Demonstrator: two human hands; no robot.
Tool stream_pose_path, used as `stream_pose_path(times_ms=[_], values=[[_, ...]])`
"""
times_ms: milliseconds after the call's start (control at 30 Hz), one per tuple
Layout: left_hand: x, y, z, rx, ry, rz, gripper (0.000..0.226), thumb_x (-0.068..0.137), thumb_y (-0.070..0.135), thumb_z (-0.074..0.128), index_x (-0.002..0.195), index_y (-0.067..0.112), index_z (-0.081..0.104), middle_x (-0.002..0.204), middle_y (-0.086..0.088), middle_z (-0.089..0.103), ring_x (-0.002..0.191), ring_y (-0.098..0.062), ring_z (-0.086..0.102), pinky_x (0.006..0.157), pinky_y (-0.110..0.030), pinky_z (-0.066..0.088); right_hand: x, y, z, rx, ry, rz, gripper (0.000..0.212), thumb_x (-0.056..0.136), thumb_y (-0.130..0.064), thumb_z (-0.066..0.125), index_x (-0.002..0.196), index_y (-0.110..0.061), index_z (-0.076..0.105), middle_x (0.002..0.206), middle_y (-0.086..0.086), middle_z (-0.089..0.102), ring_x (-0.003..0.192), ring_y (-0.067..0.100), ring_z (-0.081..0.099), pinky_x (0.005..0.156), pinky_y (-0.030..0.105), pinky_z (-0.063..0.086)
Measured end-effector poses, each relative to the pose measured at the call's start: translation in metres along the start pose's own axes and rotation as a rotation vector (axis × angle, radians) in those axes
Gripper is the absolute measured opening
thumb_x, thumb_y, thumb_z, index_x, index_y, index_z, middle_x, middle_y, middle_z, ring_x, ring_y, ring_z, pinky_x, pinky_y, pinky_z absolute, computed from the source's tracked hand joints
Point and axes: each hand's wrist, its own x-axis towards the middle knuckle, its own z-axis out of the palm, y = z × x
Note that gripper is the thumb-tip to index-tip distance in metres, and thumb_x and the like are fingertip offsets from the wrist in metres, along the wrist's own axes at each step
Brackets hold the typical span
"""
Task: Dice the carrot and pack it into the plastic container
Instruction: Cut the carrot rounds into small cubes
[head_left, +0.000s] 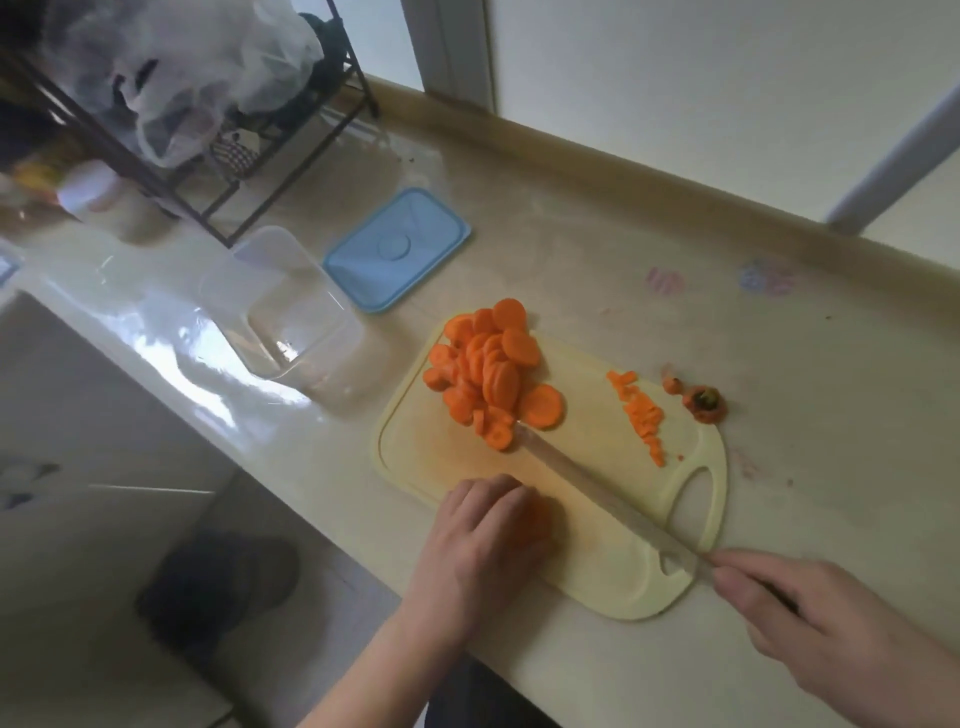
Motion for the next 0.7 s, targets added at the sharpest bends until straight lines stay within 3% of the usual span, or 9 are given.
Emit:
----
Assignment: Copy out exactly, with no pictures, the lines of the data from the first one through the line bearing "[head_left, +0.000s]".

Finished exercise:
Demonstrator: two human hands; no robot.
Tool stream_pose_path, used as `stream_pose_path(times_ms=[_], values=[[_, ...]])`
"""
times_ms: milliseconds after the call's start (control at 30 Hz), one per tuple
Layout: left_hand: x, y, z, rx, ry, rz, gripper (0.000..0.226), thumb_x (-0.068..0.137), thumb_y (-0.070..0.135), thumb_z (-0.074..0.128), index_x (-0.002..0.195), index_y (-0.067..0.112), index_z (-0.081..0.104), middle_x (-0.002..0.204), middle_y (-0.086..0.088), middle_z (-0.089..0.103), ring_x (-0.002..0.191), ring_y (-0.098..0.062), ring_z (-0.086..0.102), pinky_x (0.006..0.157), pinky_y (-0.110..0.030), pinky_z (-0.066..0.088); right_hand: x, y, z, rx, ry, rz, gripper (0.000..0.212), thumb_x (-0.056..0.136), thumb_y (-0.130..0.064), thumb_z (-0.066..0.125), index_x (-0.002..0.196), index_y (-0.110..0.061), index_z (-0.076..0.105), middle_x (0.002..0.206), middle_y (-0.086..0.086), middle_z (-0.089..0.102), ring_x (-0.003..0.192), ring_y (-0.067..0.100), ring_z (-0.081..0.099), pinky_x (0.005..0.156), pinky_y (-0.030..0.105), pinky_z (-0.063..0.086)
Measured end-effector poses, each relative to the pose measured at the call's start: translation in metres along the start pose's own axes and rotation as a rotation vector (axis × angle, radians) in those axes
Gripper is the absolute measured opening
thumb_x, thumb_y, thumb_z, index_x, index_y, index_z, middle_x, middle_y, middle_z, ring_x, ring_y, ring_z, pinky_x, pinky_y, pinky_z absolute, computed from the source's tracked hand joints
Point and axes: each hand's wrist, its own x-axis towards the middle knuckle, its own z-axis out of the palm, y = z × x
Note that gripper is the thumb-tip to index-tip distance in metres, and thumb_x and the like are fingertip offsets from the wrist in metres, along the wrist's own axes at each step
Brackets hold the typical span
"""
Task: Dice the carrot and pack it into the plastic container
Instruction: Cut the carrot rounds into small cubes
[head_left, +0.000s] 

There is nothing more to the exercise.